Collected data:
-------

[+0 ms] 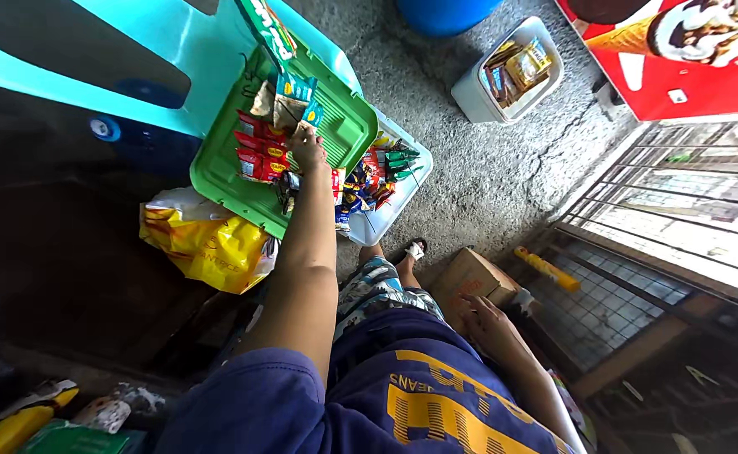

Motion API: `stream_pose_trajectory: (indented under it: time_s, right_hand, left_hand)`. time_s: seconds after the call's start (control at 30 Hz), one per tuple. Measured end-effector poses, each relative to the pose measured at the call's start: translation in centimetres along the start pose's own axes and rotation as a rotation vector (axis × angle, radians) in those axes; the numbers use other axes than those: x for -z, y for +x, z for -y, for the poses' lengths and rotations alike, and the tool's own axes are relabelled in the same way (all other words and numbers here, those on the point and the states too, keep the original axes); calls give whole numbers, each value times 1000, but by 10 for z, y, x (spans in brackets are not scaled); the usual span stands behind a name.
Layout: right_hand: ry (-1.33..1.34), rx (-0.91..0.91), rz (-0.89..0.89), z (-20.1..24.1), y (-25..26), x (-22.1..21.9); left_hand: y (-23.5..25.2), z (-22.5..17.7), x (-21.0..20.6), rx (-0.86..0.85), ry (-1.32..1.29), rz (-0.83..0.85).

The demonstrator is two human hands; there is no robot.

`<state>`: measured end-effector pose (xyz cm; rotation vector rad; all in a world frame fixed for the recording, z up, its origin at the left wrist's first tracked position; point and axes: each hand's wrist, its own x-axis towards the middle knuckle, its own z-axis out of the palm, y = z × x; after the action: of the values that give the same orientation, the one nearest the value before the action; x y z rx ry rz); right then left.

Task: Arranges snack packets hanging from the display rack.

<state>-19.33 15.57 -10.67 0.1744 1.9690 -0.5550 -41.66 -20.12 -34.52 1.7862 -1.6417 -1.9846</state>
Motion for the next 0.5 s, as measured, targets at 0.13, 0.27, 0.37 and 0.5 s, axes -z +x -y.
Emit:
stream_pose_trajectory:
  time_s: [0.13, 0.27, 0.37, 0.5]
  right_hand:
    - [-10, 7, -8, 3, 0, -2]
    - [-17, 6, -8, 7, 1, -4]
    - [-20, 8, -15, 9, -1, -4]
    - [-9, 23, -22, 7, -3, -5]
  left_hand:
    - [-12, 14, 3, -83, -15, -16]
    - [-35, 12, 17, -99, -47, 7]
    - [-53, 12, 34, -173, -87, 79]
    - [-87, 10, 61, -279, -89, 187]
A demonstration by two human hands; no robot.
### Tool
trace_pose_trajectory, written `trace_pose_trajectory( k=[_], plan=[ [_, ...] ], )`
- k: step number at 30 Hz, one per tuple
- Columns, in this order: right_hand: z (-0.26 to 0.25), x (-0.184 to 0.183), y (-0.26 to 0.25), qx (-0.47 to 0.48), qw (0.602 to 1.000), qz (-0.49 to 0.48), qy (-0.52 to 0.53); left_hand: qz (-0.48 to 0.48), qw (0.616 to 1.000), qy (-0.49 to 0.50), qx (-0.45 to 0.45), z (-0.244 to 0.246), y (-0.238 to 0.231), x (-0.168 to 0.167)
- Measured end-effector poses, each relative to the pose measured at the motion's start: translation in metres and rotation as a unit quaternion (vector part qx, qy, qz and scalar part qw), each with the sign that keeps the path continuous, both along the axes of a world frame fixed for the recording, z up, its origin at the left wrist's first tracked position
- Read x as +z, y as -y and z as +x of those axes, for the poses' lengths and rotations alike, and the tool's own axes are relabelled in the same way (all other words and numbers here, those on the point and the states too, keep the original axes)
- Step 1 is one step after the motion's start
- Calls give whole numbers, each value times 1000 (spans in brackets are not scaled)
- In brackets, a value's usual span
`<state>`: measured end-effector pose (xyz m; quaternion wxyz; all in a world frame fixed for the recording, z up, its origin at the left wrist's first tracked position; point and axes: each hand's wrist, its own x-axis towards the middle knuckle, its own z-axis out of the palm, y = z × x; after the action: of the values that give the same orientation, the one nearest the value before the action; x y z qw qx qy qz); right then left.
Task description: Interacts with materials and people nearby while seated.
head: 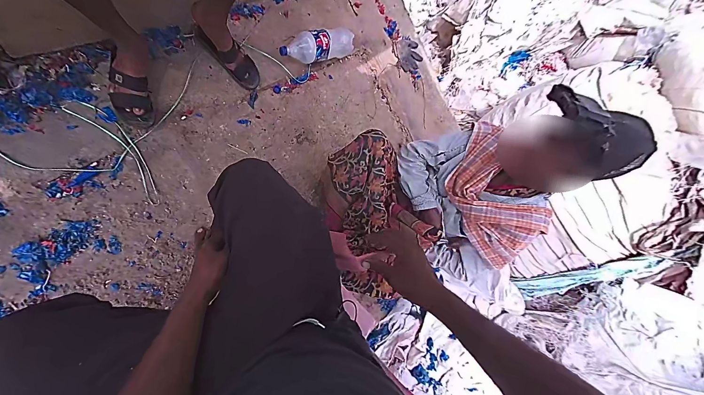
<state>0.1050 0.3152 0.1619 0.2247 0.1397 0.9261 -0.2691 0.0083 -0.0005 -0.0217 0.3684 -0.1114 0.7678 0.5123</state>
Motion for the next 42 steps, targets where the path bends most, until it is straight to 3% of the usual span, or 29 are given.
trace_pose_trajectory(
  k=[2, 4, 10, 25, 33, 42],
  plan=[
    [24, -3, 16, -26, 987, 124, -94, -3, 1000, 9, -4, 1, 0, 1],
    [43, -5, 29, -55, 967, 188, -165, -1, 1000, 7, -3, 2, 1, -1],
    [72, -15, 52, -75, 950, 245, -180, 12, 1000, 9, 23, 0, -3, -3],
    [50, -33, 59, -113, 974, 188, -57, 16, 1000, 14, 17, 1, -2, -3],
    [15, -26, 50, -63, 975, 211, 38, -2, 1000, 28, 13, -1, -5, 1],
    [10, -34, 37, 1, 983, 183, 18, 8, 1000, 17, 13, -1, -6, 5]
  ],
)
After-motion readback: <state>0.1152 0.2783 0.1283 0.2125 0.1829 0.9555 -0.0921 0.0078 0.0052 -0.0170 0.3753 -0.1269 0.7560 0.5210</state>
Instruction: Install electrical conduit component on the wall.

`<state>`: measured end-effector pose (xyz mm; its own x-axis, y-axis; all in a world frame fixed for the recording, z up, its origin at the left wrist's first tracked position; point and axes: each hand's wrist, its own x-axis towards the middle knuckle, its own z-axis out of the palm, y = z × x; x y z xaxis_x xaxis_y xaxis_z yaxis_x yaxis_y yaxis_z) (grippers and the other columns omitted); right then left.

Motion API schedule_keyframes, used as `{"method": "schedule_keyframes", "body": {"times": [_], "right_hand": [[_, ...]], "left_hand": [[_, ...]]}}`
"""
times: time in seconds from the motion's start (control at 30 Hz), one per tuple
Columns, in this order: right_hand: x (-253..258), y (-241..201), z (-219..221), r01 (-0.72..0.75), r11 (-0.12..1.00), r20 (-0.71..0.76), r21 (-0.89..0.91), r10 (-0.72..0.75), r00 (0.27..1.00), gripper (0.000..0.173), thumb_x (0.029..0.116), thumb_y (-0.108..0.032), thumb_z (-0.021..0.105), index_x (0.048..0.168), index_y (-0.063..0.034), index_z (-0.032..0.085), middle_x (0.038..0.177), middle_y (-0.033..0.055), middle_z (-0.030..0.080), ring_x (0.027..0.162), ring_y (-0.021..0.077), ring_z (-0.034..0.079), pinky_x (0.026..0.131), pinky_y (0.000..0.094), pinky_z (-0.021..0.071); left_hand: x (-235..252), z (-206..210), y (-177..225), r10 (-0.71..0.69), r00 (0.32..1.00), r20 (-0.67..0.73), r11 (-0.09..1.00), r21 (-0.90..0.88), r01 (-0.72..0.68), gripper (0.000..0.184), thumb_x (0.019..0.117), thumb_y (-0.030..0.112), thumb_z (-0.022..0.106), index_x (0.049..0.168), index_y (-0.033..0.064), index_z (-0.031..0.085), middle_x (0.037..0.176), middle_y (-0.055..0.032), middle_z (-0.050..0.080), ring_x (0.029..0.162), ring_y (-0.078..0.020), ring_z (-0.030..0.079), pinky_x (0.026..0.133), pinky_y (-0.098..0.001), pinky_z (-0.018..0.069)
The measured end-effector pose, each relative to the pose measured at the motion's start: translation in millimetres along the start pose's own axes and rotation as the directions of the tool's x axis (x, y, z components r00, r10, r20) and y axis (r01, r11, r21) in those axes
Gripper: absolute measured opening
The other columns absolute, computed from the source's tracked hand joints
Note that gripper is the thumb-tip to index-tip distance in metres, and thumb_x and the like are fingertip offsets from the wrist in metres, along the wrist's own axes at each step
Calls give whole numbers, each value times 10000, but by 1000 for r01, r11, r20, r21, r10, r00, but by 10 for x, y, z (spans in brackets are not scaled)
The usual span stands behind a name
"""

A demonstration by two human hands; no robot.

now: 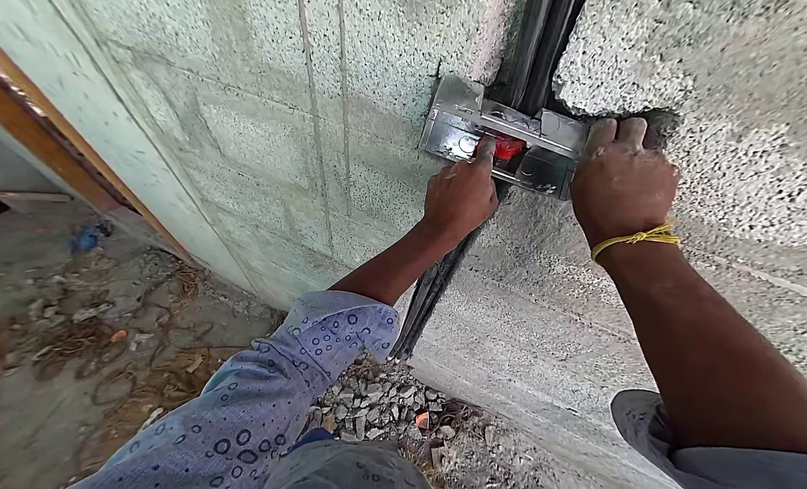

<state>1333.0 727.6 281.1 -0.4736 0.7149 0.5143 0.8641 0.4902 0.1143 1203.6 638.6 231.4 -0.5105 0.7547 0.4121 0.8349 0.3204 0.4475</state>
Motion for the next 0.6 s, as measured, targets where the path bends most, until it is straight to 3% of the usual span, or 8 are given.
{"method": "schedule_keyframes", "body": {"times": [0.17, 0.2, 0.27, 0.33, 0.4, 0.5, 0.6], "right_hand": [[-9, 1, -8, 14, 999, 8, -36, -13, 1000, 275, 1025, 2, 470, 1280, 104, 473, 1256, 366, 532, 844, 569, 654, 593, 660, 518], [-8, 0, 1, 13, 999, -7, -40, -13, 1000, 267, 1027, 2, 466, 1272, 105, 475, 1250, 360, 533, 826, 559, 656, 585, 651, 519], [-12, 7, 13, 18, 999, -20, -40, -18, 1000, 267, 1033, -5, 455, 1276, 103, 480, 1241, 356, 539, 812, 553, 659, 583, 648, 520], [-8, 10, 5, 15, 999, -18, -31, -16, 1000, 274, 1038, -8, 450, 1288, 100, 482, 1247, 359, 539, 814, 554, 659, 588, 651, 521], [-8, 13, 1, 16, 1000, -12, -15, -16, 1000, 275, 1035, -6, 448, 1286, 100, 482, 1261, 366, 533, 827, 562, 655, 593, 657, 517], [-15, 14, -2, 18, 1000, -18, -11, -18, 1000, 272, 1034, -10, 446, 1278, 104, 488, 1256, 369, 536, 819, 557, 657, 586, 652, 514], [-26, 15, 3, 18, 1000, -26, -19, -18, 999, 275, 1031, -5, 451, 1284, 94, 490, 1253, 359, 540, 812, 546, 660, 584, 641, 516]], "left_hand": [[8, 17, 6, 27, 999, -25, 997, 80, -25, 537, 1002, 162, 485, 1539, 186, 470, 945, -130, 751, 929, -352, 729, 733, -528, 550], [33, 24, 13, 57, 994, -90, 993, 113, -46, 487, 999, 156, 489, 1483, 172, 542, 953, -125, 753, 926, -346, 730, 716, -520, 544], [79, 133, -13, 199, 925, -324, 970, 200, -139, 324, 960, 127, 547, 1235, 124, 719, 1050, -95, 759, 963, -314, 730, 681, -472, 565], [146, 257, -35, 341, 834, -434, 927, 301, -223, 302, 945, 112, 565, 1179, 143, 753, 1203, -71, 719, 1117, -290, 661, 779, -411, 544], [205, 369, -47, 437, 785, -439, 888, 351, -297, 309, 948, 110, 569, 1199, 142, 747, 1253, -67, 708, 1179, -286, 625, 909, -419, 481], [252, 414, 6, 424, 818, -388, 897, 304, -321, 340, 954, 89, 568, 1266, 84, 703, 1302, -122, 686, 1271, -319, 603, 1098, -464, 434], [220, 445, 59, 364, 853, -374, 928, 220, -299, 376, 926, 42, 592, 1292, 46, 681, 1346, -136, 661, 1303, -322, 583, 1089, -427, 463]]}}
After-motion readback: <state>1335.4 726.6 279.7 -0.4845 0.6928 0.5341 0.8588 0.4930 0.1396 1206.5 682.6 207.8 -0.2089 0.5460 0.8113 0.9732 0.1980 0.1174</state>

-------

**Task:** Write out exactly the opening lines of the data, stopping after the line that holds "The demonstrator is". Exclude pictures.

**Solution to the problem:**
[+0 ms] 

Motion API: `stream_pose_trajectory: (indented under it: time_s, right_hand, left_hand)`. time_s: seconds after the call's start (control at 30 Hz), one per tuple. Measured end-effector poses, each relative to the pose measured at the call's start: translation in centimetres along the start pose's own axes and rotation as a rotation vector (axis × angle, radians) in those axes; the numbers use other axes than those: x for -z, y for +x, z for -y, for the poses' lengths and rotations alike, and the tool's own axes are relabelled in the same way (all other words and numbers here, those on the point and the states too, keep the original axes); calls give whole numbers, each value times 1000, but by 10 for z, y, x (spans in brackets are not scaled); the usual span stands behind a name.
Layout: right_hand: ry (-1.33..1.34), rx (-0.91..0.91), rz (-0.89..0.89), z (-20.1..24.1), y (-25..26), x (-22.1..21.9); left_hand: y (-23.5..25.2), z (-22.5..17.7), x (-21.0..20.6), rx (-0.86..0.85), ry (-1.32..1.29), rz (-0.83..0.85).

The demonstrator is two human hands; there is no robot.

This completes the response to the exercise.